Les compensations utilisées par les GEI remplacent les mesures
qu'ils auraient prises autrement (c.-à-d. pour réduire ou
éliminer les émissions de GES ou pour acheter d'autres unités
de conformité) et ne contribueront donc pas directement à
rencontrer l'objectif de Kyoto du Canada. Toutefois, l'innovation favorisée
par le système de compensations peut aboutir à des mesures
d'atténuation qui ne dépendent pas du système de
compensations. De plus, le système de compensations peut être conçu
de façon à contribuer à rencontrer l'objectif de Kyoto du
Canada par la définition du niveau de référence,
par exemple. Dans le cas des puits agricoles et forestier, cela peut être
réalisé au moyen de la proposition présentée
dans le Plan, selon laquelle seules les éliminations au-delà
du niveau de référence lié au statu quo seraient
admissibles aux crédits compensatoires.
3) Critères d'admissibilité
Les réductions/éliminations des émissions de GES
doivent répondre aux critères mentionnés cidessous
:
- inventaire - Seules les réductions/éliminations des émissions de GES qui seront saisies dans l'inventaire des GES du Canada aux fins de production de rapports pour le Protocole de Kyoto seraient admissibles.

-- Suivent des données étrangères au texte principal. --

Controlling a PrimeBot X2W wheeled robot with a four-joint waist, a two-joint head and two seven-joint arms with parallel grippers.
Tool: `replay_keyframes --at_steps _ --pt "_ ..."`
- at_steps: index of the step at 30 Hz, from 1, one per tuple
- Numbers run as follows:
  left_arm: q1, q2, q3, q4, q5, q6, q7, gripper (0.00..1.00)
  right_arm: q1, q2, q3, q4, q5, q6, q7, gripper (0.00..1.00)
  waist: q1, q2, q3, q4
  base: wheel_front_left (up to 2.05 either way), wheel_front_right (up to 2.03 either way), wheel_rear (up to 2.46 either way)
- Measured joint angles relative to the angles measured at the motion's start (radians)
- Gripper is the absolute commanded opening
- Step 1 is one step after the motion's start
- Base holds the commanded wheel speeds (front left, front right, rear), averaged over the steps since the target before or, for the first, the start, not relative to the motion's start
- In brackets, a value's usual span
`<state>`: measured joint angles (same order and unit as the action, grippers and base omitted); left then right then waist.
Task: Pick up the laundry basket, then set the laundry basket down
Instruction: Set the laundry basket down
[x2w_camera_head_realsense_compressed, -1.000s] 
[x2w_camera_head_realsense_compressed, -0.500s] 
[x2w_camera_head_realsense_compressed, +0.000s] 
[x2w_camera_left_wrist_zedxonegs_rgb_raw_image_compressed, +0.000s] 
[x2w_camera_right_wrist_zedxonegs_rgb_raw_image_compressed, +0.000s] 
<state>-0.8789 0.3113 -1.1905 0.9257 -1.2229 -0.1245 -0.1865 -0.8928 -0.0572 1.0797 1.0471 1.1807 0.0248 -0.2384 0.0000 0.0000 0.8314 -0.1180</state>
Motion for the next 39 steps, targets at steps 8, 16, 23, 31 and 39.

- date - Seules les réductions/éliminations des émissions de GES qui sont effectuées dans la première période de l'engagement seraient admissibles. En outre, une «date de début» pour les projets admissibles, possiblement liée à une décision politique, et définie comme une phase dans le développement du projet (c.-à-d. le début de la construction), pourrait être requise.
- réelle - Une réduction/élimination des émissions de GES est réelle si elle réduit la concentration des GES dans l'atmosphère (tous les GES doivent être représentés), et est le résultat d'un projet particulier et identifiable net des fuites, qui est mesurable et directement attribuable au projet dans la limite du projet.
- mesurable - Une réduction/élimination est mesurable si le niveau des réductions/éliminations des émissions de GES dans la ligne de base (p. ex., le statu quo, «antérieurement au projet» ou un autre niveau de réference), et le niveau courant des émissions/éliminations de GES avec le projet en place, peuvent être évalués quantitativement avec un seuil de confiance acceptable. La méthode d'évaluation quantitative, y compris les approches liées au niveau de référence, est définie dans un protocole d'évaluation quantitative.
- vérifiable - Une réduction/élimination de GES est vérifiable si la méthode d'évaluation quantitative est saine, évidente et susceptible d'être répétée, et les données brutes requises pour vérifier le calcul sont disponibles. La méthode de vérification est établie dans un protocole de vérification.
- excédentaire - Une réduction/élimination de GES est excédentaire si elle ou l'activité qui la cause, n'est pas obligatoire (p. ex. par une réglementation/un certificat d'exploitation fédérale/provinciale existant), et dépasse le niveau exigé/qui peut raisonnablement être prévu, sera réalisée à la réception d'une autre mesure gouvernementale de lutte contre le changement climatique.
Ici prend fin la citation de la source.